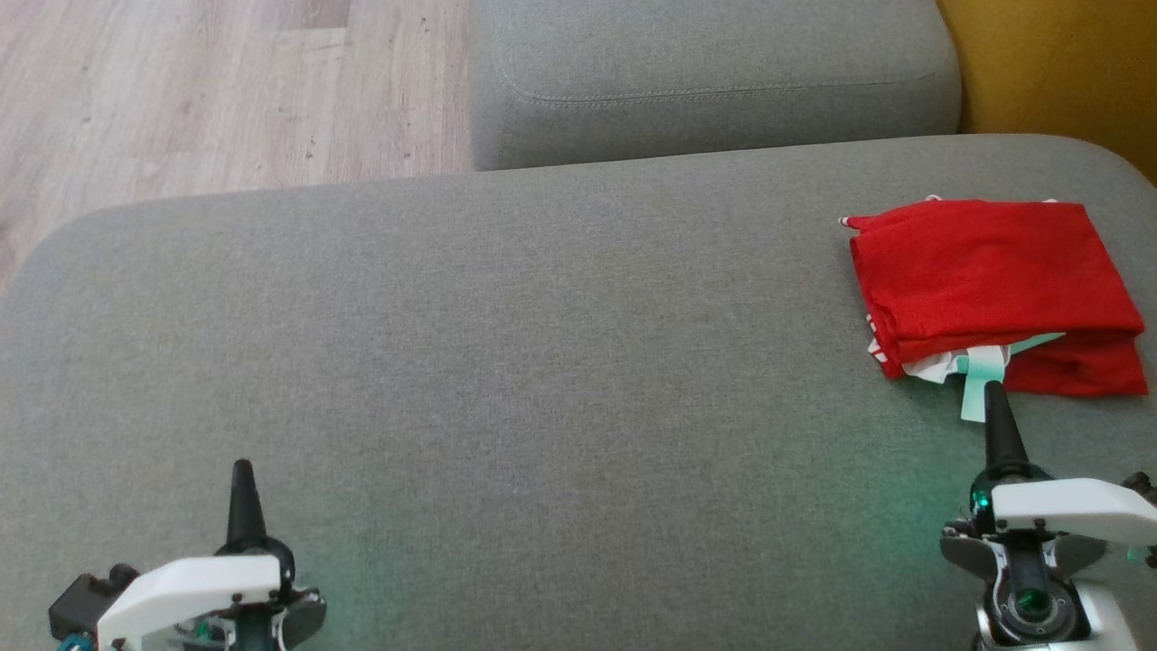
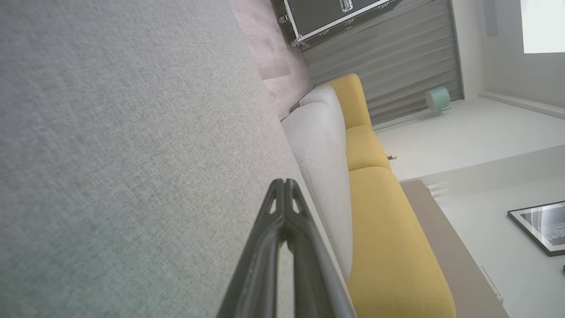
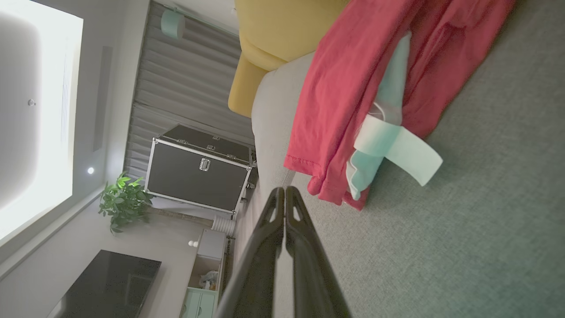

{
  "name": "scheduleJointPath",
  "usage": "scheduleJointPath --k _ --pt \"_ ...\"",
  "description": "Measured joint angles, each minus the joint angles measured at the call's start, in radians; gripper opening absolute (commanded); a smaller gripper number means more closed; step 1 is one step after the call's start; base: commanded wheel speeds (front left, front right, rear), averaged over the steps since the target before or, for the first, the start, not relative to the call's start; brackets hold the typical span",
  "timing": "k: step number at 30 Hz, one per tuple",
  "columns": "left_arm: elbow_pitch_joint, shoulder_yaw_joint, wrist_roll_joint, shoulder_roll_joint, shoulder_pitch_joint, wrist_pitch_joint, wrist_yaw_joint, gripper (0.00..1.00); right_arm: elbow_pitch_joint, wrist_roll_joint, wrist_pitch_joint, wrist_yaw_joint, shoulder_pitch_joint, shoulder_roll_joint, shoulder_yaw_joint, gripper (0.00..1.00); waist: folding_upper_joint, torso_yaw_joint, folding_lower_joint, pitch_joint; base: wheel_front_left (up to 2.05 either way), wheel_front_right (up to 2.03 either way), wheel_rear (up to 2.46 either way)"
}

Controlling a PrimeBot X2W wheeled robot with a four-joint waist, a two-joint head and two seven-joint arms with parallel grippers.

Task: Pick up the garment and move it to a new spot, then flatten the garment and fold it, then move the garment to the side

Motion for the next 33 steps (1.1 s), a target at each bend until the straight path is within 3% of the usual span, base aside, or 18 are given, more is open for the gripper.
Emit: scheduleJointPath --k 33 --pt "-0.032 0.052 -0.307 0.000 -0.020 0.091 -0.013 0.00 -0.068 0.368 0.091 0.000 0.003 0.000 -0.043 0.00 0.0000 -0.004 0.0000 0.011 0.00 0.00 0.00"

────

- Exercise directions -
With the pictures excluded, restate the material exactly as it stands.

- Response below -
{
  "name": "scheduleJointPath",
  "usage": "scheduleJointPath --k _ --pt \"_ ...\"",
  "description": "Measured joint angles, each minus the joint angles measured at the call's start, in radians; gripper opening absolute (commanded); a smaller gripper number means more closed; step 1 is one step after the call's start; base: commanded wheel speeds (front left, front right, rear), averaged over the steps since the target before or, for the first, the start, not relative to the call's start; brackets hold the typical span",
  "timing": "k: step number at 30 Hz, one per tuple",
  "columns": "left_arm: elbow_pitch_joint, shoulder_yaw_joint, wrist_roll_joint, shoulder_roll_joint, shoulder_pitch_joint, wrist_pitch_joint, wrist_yaw_joint, gripper (0.00..1.00); right_arm: elbow_pitch_joint, wrist_roll_joint, wrist_pitch_joint, wrist_yaw_joint, shoulder_pitch_joint, shoulder_roll_joint, shoulder_yaw_joint, gripper (0.00..1.00); waist: folding_upper_joint, torso_yaw_joint, folding_lower_joint, pitch_joint; base: wheel_front_left (up to 2.05 either way), wheel_front_right (up to 2.03 either way), wheel_rear (up to 2.46 either way)"
}

Controlling a PrimeBot X2W wheeled robot with a four-joint waist, a two-joint head and two seven-joint arms with parallel grippers.

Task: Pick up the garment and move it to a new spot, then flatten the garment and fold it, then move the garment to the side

Motion for the next 33 steps (1.1 s), a target at each bend until the straight path is within 3% of the usual span, base aside, or 18 are given, more is open for the gripper.
Emit: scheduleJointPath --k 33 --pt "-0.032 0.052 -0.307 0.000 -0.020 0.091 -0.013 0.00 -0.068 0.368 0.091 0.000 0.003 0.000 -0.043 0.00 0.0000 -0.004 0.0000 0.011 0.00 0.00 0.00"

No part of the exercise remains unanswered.